Now that you have determined where the damage occurred, it is time to communicate with the relevant parties about what took place and ensure that no further damage is possible. This can take a wide variety of forms depending on what scam was attempted, but there are a few steps that you should take regardless of what occurred.

Call Your Financial Institution

First, call your financial institutions and tell them what happened. Since the ultimate goal of any fraudster is to get access to your money, it is crucial that you reach out to your credit union, bank, or credit card company and inform them that you’ve been scammed. They have a process in place to keep an eye on your account, set you up with new accounts that the scammer does not have access to, issue you a new debit and/or credit card, or take whatever other steps they think are necessary to keep your money safe. Even if you don’t think the scammers got enough information to compromise your banking information, it is important that your financial institutions know so they can be extra careful going forward and monitor your transactions for fraudulent activity.

Reset Your Passwords

Next, reset your important passwords if the scammer learned them or gained access to your computer.
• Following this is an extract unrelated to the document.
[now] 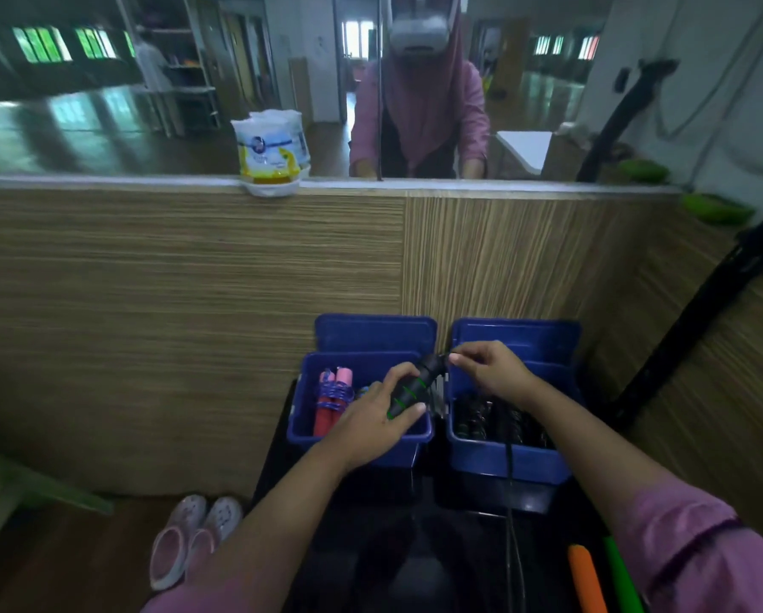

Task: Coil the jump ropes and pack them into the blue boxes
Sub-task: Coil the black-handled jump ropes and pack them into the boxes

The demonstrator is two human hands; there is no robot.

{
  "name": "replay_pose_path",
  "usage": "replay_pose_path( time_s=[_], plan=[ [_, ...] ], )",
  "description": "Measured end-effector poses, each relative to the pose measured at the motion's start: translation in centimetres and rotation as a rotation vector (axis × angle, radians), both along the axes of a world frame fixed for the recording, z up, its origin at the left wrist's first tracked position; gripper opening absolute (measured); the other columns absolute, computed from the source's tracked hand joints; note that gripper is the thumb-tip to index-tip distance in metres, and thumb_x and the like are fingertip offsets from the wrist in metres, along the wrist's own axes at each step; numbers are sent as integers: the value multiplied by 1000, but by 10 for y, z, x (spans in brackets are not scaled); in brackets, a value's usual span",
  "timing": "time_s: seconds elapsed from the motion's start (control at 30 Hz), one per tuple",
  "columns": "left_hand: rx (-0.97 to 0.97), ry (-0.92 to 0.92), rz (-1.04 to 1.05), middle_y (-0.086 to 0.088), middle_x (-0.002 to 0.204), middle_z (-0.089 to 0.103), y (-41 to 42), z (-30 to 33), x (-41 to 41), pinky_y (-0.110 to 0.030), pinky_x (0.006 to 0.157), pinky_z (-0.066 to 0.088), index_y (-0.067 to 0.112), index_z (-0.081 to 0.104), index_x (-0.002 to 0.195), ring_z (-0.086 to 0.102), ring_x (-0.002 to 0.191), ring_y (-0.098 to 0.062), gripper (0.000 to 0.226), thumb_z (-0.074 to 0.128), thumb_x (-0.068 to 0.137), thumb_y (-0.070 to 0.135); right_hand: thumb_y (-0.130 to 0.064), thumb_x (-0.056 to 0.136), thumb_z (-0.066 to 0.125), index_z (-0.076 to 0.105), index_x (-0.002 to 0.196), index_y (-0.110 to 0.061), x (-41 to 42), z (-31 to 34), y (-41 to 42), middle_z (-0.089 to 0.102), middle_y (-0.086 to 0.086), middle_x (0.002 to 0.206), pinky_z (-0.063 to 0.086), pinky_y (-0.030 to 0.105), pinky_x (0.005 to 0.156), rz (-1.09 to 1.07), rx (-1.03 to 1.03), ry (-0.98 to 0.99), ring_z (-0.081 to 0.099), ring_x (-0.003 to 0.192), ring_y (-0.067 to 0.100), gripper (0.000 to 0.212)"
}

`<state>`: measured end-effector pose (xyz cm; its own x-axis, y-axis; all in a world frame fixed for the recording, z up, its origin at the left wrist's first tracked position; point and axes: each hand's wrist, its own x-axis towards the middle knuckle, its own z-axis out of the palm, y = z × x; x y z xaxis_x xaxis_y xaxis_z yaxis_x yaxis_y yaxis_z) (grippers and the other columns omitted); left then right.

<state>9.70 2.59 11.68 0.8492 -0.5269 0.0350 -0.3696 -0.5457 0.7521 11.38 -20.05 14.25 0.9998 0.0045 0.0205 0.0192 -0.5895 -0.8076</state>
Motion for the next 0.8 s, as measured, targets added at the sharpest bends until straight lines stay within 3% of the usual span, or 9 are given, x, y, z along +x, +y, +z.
replay_pose_path(
  time_s=[0.17, 0.27, 0.37, 0.43, 0.5, 0.63, 0.7, 0.8],
  plan=[
    [-49, 19, -8, -4, 105, 52, 8, 3, 1, -39, 96, 44, 67, 37, 117, 57, 96, -20, 27, 45, 94, 55, -28, 93, 59, 71, 97, -16, 10, 8, 11, 68, 0, 82, 47, 27, 70, -26, -15, -28, 59, 72, 7, 18],
    [-82, 24, 23, -8, 98, 55, 7, 7, 3, -31, 87, 44, 63, 45, 109, 56, 90, -18, 18, 44, 96, 50, -31, 95, 55, 70, 99, -11, 5, 11, 25, 67, 5, 83, 46, 29, 71, -99, -56, -8, 59, 76, 15, 26],
    [-165, -49, 180, -3, 85, 65, 1, 17, 15, -25, 67, 37, 58, 48, 100, 60, 77, -15, 18, 47, 98, 40, -27, 101, 42, 61, 90, -5, -11, 9, 54, 53, 10, 65, 48, 26, 46, -97, 243, 162, 53, 50, 16, 31],
    [-280, -16, 358, 7, 73, 60, 0, 23, 27, -32, 61, 50, 58, 49, 98, 63, 65, -16, 20, 48, 97, 39, -24, 103, 35, 53, 85, -6, -20, 2, 79, 45, 7, 55, 46, 25, 36, -53, 371, 249, 45, 35, 12, 32],
    [-440, 114, 464, 9, 88, 58, 1, 26, 39, -40, 59, 58, 58, 51, 94, 67, 67, -22, 23, 48, 98, 36, -25, 104, 32, 49, 83, -9, -27, -8, 98, 46, 5, 53, 50, 28, 39, 32, 379, 279, 50, 36, 13, 31],
    [-744, 260, 507, -5, 105, 57, 0, 25, 45, -57, 71, 57, 43, 59, 95, 62, 85, -23, 24, 49, 99, 21, -25, 104, 28, 46, 84, -12, -36, -12, 118, 51, 6, 59, 52, 30, 51, 172, 341, 368, 63, 54, 19, 30],
    [-814, 313, 512, -8, 116, 55, -2, 23, 44, -53, 68, 58, 37, 61, 98, 62, 94, -28, 20, 49, 99, 20, -26, 105, 26, 46, 85, -11, -38, -11, 119, 51, 6, 59, 52, 28, 51, 204, 322, 392, 63, 53, 17, 32],
    [-749, 286, 520, -18, 98, 54, 3, 17, 46, -41, 54, 54, 33, 58, 104, 58, 67, -28, 15, 47, 99, 23, -29, 104, 27, 48, 85, -9, -40, -13, 111, 50, 4, 59, 50, 25, 47, 244, 274, 415, 57, 45, 13, 35]
  ],
)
With so much of our lives taking place online, there can be many different accounts, apps, or platforms that might have access to your debit card number or other critical account information. Make sure you use a new, difficult-to-crack password, and use different passwords for different accounts. A great tool in this process can be a password manager, which stores all of your complex passwords and lets you access them with a password for the program.

Protect Your Identity

If you think that the scammer accessed your Social Security number or other critical personal information, consider investing in a product to help protect against identity theft. Products like these can ensure that you are made aware if the scammer attempts to use your identity for their own purposes in the future, and can be helpful in keeping you safe in the long term.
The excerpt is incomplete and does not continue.